● **TASK DIRECTIONS**
Repeat every line of the material below exactly.

● **INPUT DATA**

·····

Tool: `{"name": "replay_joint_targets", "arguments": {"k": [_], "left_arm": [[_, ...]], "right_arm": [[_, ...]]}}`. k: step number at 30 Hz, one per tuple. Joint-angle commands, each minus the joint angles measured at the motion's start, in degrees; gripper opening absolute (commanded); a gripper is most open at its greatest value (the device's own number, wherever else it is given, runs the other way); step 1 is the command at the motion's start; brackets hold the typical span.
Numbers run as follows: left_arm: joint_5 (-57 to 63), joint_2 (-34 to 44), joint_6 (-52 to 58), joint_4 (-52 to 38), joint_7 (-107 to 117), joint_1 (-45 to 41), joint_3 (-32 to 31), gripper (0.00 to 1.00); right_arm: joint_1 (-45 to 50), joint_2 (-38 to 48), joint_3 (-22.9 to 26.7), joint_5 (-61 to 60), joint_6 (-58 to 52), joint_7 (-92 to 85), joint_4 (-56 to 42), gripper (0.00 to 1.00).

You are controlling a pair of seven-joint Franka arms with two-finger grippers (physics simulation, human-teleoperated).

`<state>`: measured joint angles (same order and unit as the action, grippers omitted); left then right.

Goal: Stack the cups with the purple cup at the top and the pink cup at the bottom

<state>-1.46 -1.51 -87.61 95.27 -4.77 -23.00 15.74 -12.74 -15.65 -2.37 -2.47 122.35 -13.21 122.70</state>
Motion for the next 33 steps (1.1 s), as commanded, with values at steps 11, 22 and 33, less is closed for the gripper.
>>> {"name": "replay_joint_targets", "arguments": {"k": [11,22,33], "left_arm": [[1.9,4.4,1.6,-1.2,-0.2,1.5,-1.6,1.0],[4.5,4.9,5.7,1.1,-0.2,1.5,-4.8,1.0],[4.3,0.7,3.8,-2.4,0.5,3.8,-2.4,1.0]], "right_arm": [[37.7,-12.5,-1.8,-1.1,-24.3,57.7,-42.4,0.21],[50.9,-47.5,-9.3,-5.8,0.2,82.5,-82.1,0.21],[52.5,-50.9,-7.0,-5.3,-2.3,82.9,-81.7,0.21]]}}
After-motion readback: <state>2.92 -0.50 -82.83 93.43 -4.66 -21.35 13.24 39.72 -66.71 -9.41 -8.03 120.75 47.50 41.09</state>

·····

● **TASK RESULT**
Tool: `{"name": "replay_joint_targets", "arguments": {"k": [_], "left_arm": [[_, ...]], "right_arm": [[_, ...]]}}`. k: step number at 30 Hz, one per tuple. Joint-angle commands, each minus the joint angles measured at the motion's start, in degrees; gripper opening absolute (commanded); a gripper is most open at its greatest value (the device's own number, wherever else it is given, runs the other way); step 1 is the command at the motion's start; brackets hold the typical span.
Numbers run as follows: left_arm: joint_5 (-57 to 63), joint_2 (-34 to 44), joint_6 (-52 to 58), joint_4 (-52 to 38), joint_7 (-107 to 117), joint_1 (-45 to 41), joint_3 (-32 to 31), gripper (0.00 to 1.00); right_arm: joint_1 (-45 to 50), joint_2 (-38 to 48), joint_3 (-22.9 to 26.7), joint_5 (-61 to 60), joint_6 (-58 to 52), joint_7 (-92 to 85), joint_4 (-56 to 42), gripper (0.00 to 1.00).

You are controlling a pair of seven-joint Franka arms with two-finger grippers (physics simulation, human-teleoperated).

`<state>`: measured joint angles (same order and unit as the action, grippers omitted); left then right.

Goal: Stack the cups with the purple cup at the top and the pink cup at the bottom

<state>-1.46 -1.51 -87.61 95.27 -4.77 -23.00 15.74 -12.74 -15.65 -2.37 -2.47 122.35 -13.21 122.70</state>
Motion for the next 33 steps (1.1 s), as commanded, with values at steps 11, 22 and 33, less is closed for the gripper.
>>> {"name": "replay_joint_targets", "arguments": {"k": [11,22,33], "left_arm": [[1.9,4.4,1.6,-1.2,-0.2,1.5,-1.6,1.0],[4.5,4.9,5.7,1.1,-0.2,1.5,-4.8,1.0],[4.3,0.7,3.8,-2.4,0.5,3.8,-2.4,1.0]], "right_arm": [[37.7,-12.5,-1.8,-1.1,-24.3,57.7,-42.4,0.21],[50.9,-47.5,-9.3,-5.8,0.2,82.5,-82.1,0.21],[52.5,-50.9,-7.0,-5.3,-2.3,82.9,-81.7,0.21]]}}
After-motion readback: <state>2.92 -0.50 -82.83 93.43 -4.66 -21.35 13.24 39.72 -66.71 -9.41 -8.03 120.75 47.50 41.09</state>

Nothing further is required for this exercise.